→ **Exercise data**:
== Segment start ==
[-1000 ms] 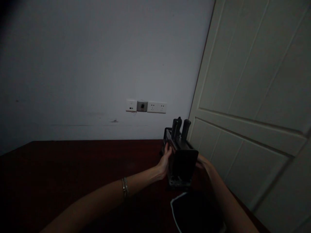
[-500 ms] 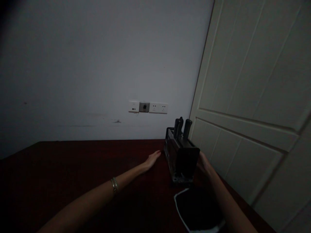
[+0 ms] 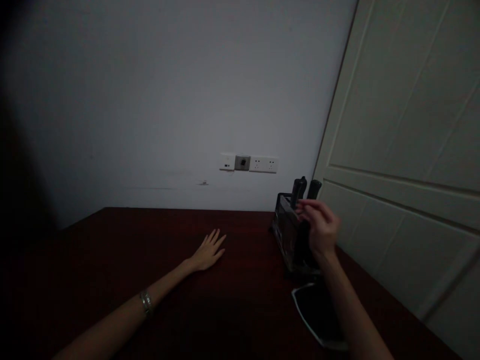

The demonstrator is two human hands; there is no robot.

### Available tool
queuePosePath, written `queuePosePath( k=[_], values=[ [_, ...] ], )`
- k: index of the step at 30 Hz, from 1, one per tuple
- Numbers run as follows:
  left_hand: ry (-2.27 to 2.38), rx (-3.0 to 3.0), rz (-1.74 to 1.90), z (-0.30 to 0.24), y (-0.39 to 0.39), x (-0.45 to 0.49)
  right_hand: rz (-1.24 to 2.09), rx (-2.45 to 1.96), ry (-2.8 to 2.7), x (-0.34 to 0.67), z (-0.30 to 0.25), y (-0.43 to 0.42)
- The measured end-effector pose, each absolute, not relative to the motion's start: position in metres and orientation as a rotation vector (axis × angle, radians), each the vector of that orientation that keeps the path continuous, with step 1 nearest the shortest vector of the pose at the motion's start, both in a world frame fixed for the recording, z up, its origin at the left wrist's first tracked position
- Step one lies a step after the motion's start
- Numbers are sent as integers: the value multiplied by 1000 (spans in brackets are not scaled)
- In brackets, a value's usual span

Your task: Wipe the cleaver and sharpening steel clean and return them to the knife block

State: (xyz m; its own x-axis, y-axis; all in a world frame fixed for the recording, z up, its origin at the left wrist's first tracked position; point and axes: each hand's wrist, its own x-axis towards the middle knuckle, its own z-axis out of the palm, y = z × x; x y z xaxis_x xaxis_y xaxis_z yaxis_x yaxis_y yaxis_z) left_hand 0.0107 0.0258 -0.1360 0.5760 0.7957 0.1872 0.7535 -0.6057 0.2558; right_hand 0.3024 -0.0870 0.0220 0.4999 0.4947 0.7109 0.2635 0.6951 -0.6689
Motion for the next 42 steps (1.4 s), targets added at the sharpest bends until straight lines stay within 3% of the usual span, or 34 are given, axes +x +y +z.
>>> queuePosePath(
  k=[6, 13, 42],
  values=[
    [1401, 2627, 411, -141, 1, -18, 239, -1187, -1878, 189, -54, -59],
    [1467, 2618, 349, -146, -10, -31, 218, -1641, -2365, 155, -131, -38],
    [1554, 2680, 284, -146, -11, -26, 177, -1645, -2383, 159, -142, -34]
  ],
)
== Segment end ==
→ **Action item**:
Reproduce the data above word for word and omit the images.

→ **Response to this exercise**:
[-1000 ms] 
[-500 ms] 
[+0 ms] 

The demonstrator is two human hands; there is no robot.

### Available tool
queuePosePath, written `queuePosePath( k=[_], values=[ [_, ...] ], )`
- k: index of the step at 30 Hz, from 1, one per tuple
- Numbers run as follows:
  left_hand: ry (-2.27 to 2.38), rx (-3.0 to 3.0), rz (-1.74 to 1.90), z (-0.30 to 0.24), y (-0.39 to 0.39), x (-0.45 to 0.49)
  right_hand: rz (-1.24 to 2.09), rx (-2.45 to 1.96), ry (-2.8 to 2.7), x (-0.34 to 0.67), z (-0.30 to 0.25), y (-0.43 to 0.42)
- The measured end-effector pose, each absolute, not relative to the motion's start: position in metres and orientation as a rotation vector (axis × angle, radians), each the vector of that orientation that keeps the path continuous, with step 1 nearest the shortest vector of the pose at the motion's start, both in a world frame fixed for the recording, z up, its origin at the left wrist's first tracked position
- Step one lies a step after the motion's start
- Numbers are sent as integers: the value multiplied by 1000 (spans in brackets are not scaled)
- In brackets, a value's usual span

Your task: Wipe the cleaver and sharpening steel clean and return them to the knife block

State: (xyz m; its own x-axis, y-axis; all in a world frame fixed for the recording, z up, its origin at the left wrist's first tracked position; point and axes: each hand's wrist, its own x-axis towards the middle knuckle, its own z-axis out of the palm, y = z × x; x y z xaxis_x xaxis_y xaxis_z yaxis_x yaxis_y yaxis_z) left_hand 0.0107 0.0258 -0.1360 0.5760 0.7957 0.1872 0.7535 -0.6057 0.2558; right_hand 0.3024 -0.0870 0.0220 0.4999 0.4947 0.7109 0.2635 0.6951 -0.6689
Motion for the next 42 steps (1.4 s), targets added at the sharpest bends until straight lines stay within 3% of the usual span, or 34 are given, axes +x +y +z.
>>> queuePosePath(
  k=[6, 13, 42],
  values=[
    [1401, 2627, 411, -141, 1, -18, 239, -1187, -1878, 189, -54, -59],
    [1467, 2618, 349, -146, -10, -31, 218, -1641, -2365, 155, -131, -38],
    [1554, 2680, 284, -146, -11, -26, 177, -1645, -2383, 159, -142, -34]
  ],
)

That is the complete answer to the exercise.